### Work task
Return exactly the lines of the records below, starting at the line that contains "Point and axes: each" and ending at the line that contains "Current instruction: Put", with both of those lines kept.

##### Data excerpts

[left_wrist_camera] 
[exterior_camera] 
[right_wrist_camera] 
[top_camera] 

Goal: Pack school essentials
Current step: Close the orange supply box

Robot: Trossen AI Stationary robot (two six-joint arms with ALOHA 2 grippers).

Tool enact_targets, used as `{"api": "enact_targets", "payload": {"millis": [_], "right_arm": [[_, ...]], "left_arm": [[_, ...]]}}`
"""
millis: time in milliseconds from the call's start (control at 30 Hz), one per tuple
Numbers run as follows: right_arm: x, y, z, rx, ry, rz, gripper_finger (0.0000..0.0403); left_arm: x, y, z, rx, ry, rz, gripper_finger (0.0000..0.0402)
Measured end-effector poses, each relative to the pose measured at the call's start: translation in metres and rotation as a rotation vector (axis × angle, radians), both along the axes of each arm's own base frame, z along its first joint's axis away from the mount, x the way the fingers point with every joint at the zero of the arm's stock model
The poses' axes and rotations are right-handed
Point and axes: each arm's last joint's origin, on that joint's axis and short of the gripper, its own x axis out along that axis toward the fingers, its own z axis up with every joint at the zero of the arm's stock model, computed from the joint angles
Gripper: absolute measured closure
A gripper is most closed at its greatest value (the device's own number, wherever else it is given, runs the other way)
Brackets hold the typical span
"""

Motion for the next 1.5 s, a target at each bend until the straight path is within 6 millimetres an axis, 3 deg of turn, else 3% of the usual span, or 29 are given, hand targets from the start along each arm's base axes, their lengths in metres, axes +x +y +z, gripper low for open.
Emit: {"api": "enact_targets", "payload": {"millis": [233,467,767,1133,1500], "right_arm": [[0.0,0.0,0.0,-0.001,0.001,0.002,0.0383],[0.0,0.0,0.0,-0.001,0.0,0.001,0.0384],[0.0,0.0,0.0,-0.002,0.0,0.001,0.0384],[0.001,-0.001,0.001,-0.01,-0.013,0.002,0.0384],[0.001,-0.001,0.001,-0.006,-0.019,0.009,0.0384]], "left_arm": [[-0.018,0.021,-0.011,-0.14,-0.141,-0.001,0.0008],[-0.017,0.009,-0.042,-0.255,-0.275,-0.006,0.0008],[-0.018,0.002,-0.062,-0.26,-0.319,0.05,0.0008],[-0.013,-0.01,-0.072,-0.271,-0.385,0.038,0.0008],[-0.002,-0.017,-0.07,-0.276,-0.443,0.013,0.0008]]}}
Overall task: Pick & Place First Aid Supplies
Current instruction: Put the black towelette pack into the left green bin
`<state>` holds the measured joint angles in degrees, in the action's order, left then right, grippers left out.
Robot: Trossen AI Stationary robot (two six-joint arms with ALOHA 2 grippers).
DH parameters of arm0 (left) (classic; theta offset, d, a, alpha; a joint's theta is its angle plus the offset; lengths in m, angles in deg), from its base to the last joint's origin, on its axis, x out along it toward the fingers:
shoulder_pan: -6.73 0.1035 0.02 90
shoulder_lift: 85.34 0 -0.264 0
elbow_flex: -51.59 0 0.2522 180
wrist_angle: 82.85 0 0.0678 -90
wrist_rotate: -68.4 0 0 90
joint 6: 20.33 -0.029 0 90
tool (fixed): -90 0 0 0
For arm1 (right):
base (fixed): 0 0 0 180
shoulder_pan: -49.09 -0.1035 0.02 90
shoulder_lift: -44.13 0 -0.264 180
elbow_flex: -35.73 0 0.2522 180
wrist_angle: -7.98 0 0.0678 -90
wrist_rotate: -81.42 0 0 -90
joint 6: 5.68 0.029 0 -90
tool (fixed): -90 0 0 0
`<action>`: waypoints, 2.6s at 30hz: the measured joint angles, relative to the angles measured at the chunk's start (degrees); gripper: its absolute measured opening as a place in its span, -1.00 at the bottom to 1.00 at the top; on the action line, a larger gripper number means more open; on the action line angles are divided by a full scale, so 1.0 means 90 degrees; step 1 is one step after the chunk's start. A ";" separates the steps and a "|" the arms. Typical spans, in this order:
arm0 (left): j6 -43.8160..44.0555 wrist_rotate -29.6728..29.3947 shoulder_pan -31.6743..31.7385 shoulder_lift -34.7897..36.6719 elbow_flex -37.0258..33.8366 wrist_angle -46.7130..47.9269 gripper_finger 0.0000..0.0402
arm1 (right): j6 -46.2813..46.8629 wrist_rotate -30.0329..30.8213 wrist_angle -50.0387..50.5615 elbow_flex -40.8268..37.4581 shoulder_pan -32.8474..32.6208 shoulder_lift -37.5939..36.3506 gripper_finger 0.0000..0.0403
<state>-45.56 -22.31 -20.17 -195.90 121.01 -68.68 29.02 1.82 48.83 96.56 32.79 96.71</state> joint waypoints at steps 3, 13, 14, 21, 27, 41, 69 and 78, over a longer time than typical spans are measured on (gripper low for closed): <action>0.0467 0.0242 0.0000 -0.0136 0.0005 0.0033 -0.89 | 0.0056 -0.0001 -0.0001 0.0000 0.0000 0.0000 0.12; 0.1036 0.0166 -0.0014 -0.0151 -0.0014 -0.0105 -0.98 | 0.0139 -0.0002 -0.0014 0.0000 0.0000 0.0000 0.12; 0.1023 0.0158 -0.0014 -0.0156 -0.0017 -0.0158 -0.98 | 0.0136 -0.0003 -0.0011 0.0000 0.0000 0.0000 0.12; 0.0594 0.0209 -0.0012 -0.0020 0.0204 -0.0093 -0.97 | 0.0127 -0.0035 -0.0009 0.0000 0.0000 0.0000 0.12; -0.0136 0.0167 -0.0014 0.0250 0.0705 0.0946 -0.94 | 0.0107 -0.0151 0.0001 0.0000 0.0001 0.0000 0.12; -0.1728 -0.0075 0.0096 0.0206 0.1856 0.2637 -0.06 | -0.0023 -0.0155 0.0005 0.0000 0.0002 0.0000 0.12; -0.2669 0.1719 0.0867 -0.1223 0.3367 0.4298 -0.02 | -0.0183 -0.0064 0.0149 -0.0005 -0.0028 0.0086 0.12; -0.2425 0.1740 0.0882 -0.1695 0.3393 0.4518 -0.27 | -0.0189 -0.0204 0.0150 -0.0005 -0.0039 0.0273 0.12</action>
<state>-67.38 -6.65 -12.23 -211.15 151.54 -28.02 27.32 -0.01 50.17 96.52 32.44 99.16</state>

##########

### Answer section
Point and axes: each arm's last joint's origin, on that joint's axis and short of the gripper, its own x axis out along that axis toward the fingers, its own z axis up with every joint at the zero of the arm's stock model, computed from the joint angles
Gripper: absolute measured closure
A gripper is most closed at its greatest value (the device's own number, wherever else it is given, runs the other way)
Brackets hold the typical span
"""

Motion for the next 1.5 s, a target at each bend until the straight path is within 6 millimetres an axis, 3 deg of turn, else 3% of the usual span, or 29 are given, hand targets from the start along each arm's base axes, their lengths in metres, axes +x +y +z, gripper low for open.
Emit: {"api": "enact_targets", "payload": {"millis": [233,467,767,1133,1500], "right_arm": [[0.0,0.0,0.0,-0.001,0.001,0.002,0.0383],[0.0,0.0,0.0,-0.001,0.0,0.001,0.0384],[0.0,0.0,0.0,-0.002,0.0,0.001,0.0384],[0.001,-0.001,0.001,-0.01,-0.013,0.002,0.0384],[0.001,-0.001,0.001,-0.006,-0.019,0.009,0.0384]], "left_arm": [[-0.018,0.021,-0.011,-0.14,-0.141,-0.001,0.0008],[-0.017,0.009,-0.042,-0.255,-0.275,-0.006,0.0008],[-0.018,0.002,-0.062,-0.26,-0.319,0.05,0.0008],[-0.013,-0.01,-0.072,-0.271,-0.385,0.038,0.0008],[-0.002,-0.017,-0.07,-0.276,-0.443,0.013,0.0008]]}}
Overall task: Pick & Place First Aid Supplies
Current instruction: Put the black towelette pack into the left green bin

No further output is required for this answer.